[WHAT IS REQUIRED]:
Locate and copy each line in the data that contains the word "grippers".
========
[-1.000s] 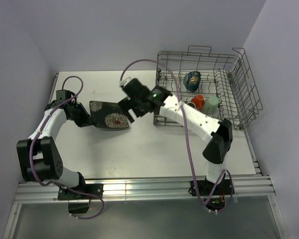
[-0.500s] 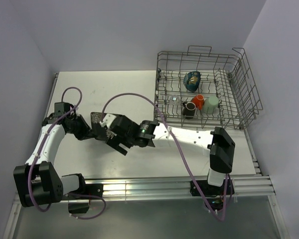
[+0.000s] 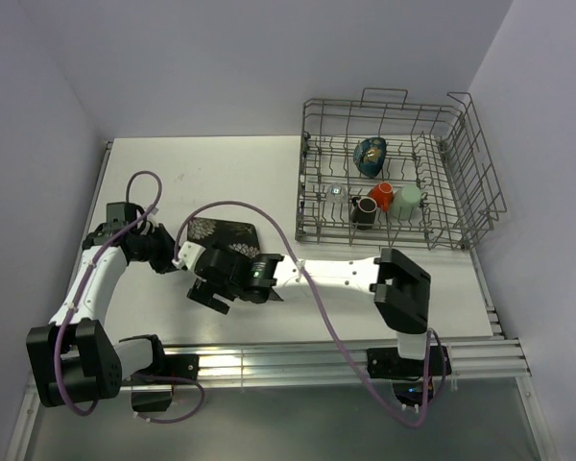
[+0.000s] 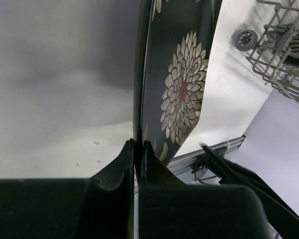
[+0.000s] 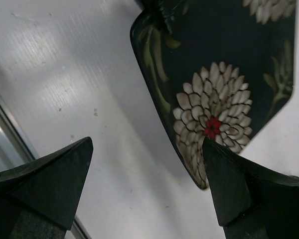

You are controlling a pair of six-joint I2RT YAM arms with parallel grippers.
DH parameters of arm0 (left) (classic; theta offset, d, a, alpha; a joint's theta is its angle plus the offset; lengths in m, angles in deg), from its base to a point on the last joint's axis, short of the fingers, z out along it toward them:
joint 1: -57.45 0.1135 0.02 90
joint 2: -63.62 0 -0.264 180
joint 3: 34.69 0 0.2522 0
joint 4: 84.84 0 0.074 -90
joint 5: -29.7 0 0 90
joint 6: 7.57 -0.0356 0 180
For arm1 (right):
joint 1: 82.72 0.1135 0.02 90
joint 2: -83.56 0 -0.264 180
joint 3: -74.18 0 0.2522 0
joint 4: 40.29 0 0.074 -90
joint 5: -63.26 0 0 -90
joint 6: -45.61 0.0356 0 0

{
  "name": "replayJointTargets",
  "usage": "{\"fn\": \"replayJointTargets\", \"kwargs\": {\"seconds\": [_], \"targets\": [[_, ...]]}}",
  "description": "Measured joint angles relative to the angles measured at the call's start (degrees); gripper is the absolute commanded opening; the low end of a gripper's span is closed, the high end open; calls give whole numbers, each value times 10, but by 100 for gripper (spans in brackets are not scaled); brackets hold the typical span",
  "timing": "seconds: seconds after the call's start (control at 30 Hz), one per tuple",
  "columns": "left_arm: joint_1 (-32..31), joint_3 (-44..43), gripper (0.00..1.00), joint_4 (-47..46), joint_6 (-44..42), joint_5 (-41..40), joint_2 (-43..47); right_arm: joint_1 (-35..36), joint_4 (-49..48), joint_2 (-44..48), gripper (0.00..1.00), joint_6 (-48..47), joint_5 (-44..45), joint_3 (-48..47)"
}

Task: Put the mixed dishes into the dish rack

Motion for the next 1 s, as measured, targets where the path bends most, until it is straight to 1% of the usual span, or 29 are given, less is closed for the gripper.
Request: {"fn": "replayJointTargets", "kwargs": {"seconds": [0.13,0.23,0.33,0.4,0.43,0.47,0.5,0.53,0.63,0.73,0.77,0.8,0.87,0.97,1.0], "targets": [[-1,14,0,-22,3,28,3,-5,-6,-59,93,0,7,-9],[-1,31,0,-42,1,29,7,-7,-8,-110,87,3,40,-31],[7,43,0,-58,4,16,7,-1,-10,-130,77,5,87,-45],[7,47,0,-76,5,17,7,2,-12,-136,55,7,120,-48],[7,50,0,-86,6,22,8,3,-12,-138,41,3,138,-48],[6,52,0,-92,8,26,9,4,-13,-139,15,-3,156,-48],[5,54,0,-97,10,26,10,5,-13,-139,5,-9,172,-47],[4,56,0,-102,9,31,10,5,-15,-139,0,-13,185,-45],[-4,56,0,-141,9,52,21,14,-42,-137,0,-44,217,-30],[-16,56,1,-142,7,50,25,17,-45,-136,0,-60,230,-23],[-16,56,6,-142,7,50,25,18,-44,-135,0,-60,231,-23],[-16,56,31,-142,7,51,25,18,-44,-133,0,-60,231,-22],[-16,56,56,-142,7,53,25,19,-42,-122,0,-49,232,-14],[-11,42,63,-120,14,55,31,16,-17,-90,0,-24,212,-12],[-11,28,63,-102,14,41,36,14,-12,-81,0,-17,200,-12]]}}
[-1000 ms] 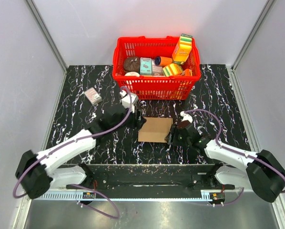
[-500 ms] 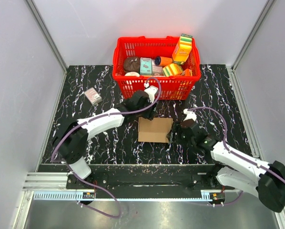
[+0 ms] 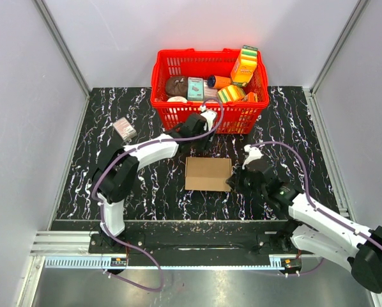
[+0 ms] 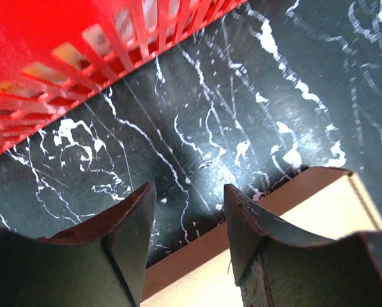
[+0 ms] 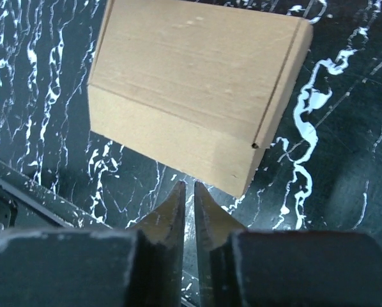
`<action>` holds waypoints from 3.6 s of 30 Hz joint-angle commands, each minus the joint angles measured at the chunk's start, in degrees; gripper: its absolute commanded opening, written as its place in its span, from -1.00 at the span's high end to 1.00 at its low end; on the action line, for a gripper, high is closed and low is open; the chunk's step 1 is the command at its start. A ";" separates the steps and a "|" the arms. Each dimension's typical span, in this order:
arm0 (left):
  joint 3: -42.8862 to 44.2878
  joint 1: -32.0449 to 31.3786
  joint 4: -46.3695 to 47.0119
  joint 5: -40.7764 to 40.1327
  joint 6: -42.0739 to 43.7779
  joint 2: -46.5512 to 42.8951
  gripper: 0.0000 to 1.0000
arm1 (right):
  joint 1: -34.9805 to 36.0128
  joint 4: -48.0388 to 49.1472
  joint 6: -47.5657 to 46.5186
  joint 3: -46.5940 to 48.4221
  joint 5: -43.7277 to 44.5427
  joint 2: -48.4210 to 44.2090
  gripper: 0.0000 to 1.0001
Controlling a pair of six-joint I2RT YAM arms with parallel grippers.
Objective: Fold the paper box
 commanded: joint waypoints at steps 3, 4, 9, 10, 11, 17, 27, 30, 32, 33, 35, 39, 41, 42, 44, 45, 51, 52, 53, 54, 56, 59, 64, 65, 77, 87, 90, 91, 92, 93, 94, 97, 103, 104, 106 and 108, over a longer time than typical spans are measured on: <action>2.64 1.00 -1.15 -1.05 0.36 2.95 0.07 | 0.45 6.91 -3.03 0.89 -8.34 2.65 0.92; 2.55 0.92 -1.24 -1.14 0.27 3.22 0.09 | 0.54 7.43 -3.21 0.98 -8.86 3.18 0.94; 2.64 1.18 -1.33 -2.46 0.10 4.71 0.15 | 0.54 10.95 -4.44 2.12 -11.94 8.35 0.98; 2.55 1.27 -1.59 -2.55 0.10 4.98 0.17 | 0.54 11.30 -4.44 2.29 -11.95 9.06 0.98; 2.64 1.18 -1.77 -2.63 0.10 5.15 0.17 | 0.54 11.83 -4.62 2.47 -11.95 9.68 0.98; 1.41 1.27 -2.38 -2.55 -0.17 5.95 0.23 | 0.54 14.64 -4.00 2.56 -11.95 12.58 0.99; -3.94 1.18 -4.32 -4.21 -0.52 2.88 0.24 | 0.54 14.29 -3.56 1.77 -13.62 13.73 1.00; -6.05 1.27 -4.41 -4.13 -0.87 1.56 0.25 | 0.54 13.94 -3.21 0.81 -13.62 13.12 1.00; -7.02 1.27 -4.41 -4.22 -1.13 0.68 0.25 | 0.54 13.51 -2.95 0.54 -13.35 12.85 1.00; -7.90 1.18 -4.49 -4.39 -1.57 0.41 0.26 | 0.62 13.24 -2.95 0.36 -13.35 12.76 1.00; -8.96 1.18 -4.41 -4.39 -2.01 -0.81 0.26 | 0.63 12.71 -2.77 0.27 -13.00 12.15 1.00; -12.73 1.27 -4.06 -4.04 -3.59 -3.63 0.27 | 0.63 10.25 -2.33 -0.16 -11.42 10.31 1.00; -14.05 1.09 -3.44 -3.52 -4.12 -5.20 0.27 | 0.63 7.89 -1.81 0.01 -9.40 9.60 1.00; -15.19 1.18 -3.27 -2.82 -4.73 -5.74 0.28 | 0.54 7.01 -1.72 0.19 -8.61 9.43 1.00; -16.69 1.09 -3.00 -2.11 -5.44 -7.14 0.28 | 0.63 4.73 -1.02 0.54 -7.03 8.90 0.98; -17.31 1.01 -2.83 -2.02 -5.70 -7.67 0.28 | 0.54 4.19 -0.93 0.63 -6.85 8.72 0.99; -21.87 0.04 -0.98 -0.09 -8.07 -11.80 0.30 | 0.54 -1.43 0.39 1.86 -3.78 7.23 0.98; -22.49 -0.14 -0.28 0.17 -8.25 -12.15 0.30 | 0.62 -2.14 0.65 2.20 -2.12 6.96 0.98; -22.85 -0.57 -0.10 0.44 -8.60 -12.77 0.30 | 0.54 -3.27 0.57 2.21 -1.58 6.79 0.98; -23.28 -0.75 -0.01 0.35 -8.95 -13.03 0.31 | 0.62 -3.55 0.74 2.30 -1.23 6.70 0.98; -23.55 -1.36 0.25 0.53 -9.39 -13.47 0.31 | 0.54 -4.60 1.09 2.65 0.00 6.87 0.97; -23.90 -3.12 0.78 0.79 -10.27 -14.00 0.32 | 0.62 -6.44 2.23 3.35 2.64 7.31 0.97; -23.46 -6.46 0.78 0.00 -11.94 -14.44 0.32 | 0.54 -8.12 3.99 3.79 6.85 6.70 0.98; -23.38 -7.34 0.78 0.00 -12.29 -14.44 0.32 | 0.54 -8.21 4.17 3.88 6.86 6.44 0.98; -22.77 -8.31 -0.10 -3.51 -11.24 -13.22 0.32 | 0.63 -9.35 3.12 5.46 8.09 8.62 0.96; -18.55 -7.52 -1.16 -4.22 -8.87 -9.96 0.32 | 0.63 -8.73 1.10 8.18 11.61 15.13 0.96; -17.93 -7.52 -0.19 -2.38 -8.78 -9.43 0.33 | 0.54 -8.47 0.39 9.24 11.61 16.98 0.96; -17.75 -7.52 0.07 -2.02 -8.78 -9.17 0.33 | 0.54 -8.04 0.30 9.33 11.43 17.59 0.96; -17.75 -7.61 0.16 -1.41 -8.87 -9.00 0.33 | 0.54 -7.77 0.22 9.33 11.35 17.95 0.96; -17.75 -7.52 0.43 -1.23 -8.87 -8.91 0.33 | 0.62 -7.33 0.13 9.41 11.17 18.21 0.97; -17.84 -7.52 0.51 -0.88 -8.96 -8.65 0.33 | 0.63 -7.24 0.04 9.50 11.17 18.82 0.97; -18.36 -7.70 1.13 0.17 -9.13 -8.47 0.34 | 0.54 -6.98 -0.05 9.59 10.99 20.05 0.97; -18.81 -8.05 2.36 1.32 -9.66 -8.03 0.35 | 0.63 -4.96 0.57 8.98 9.24 21.20 0.98; -18.81 -8.14 2.45 1.41 -9.75 -7.94 0.35 | 0.63 -4.52 0.57 8.89 8.97 21.29 0.97; -18.72 -8.40 2.89 1.41 -10.01 -7.68 0.35 | 0.54 -3.90 0.74 8.80 8.62 21.03 0.98; -18.54 -8.66 2.89 1.41 -10.10 -7.33 0.35 | 0.54 -3.73 0.74 8.80 8.53 20.85 0.98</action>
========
[TASK RESULT]:
You are controlling a pair of six-joint I2RT YAM arms with parallel grippers.
Controlling a pair of six-joint I2RT YAM arms with parallel grippers.

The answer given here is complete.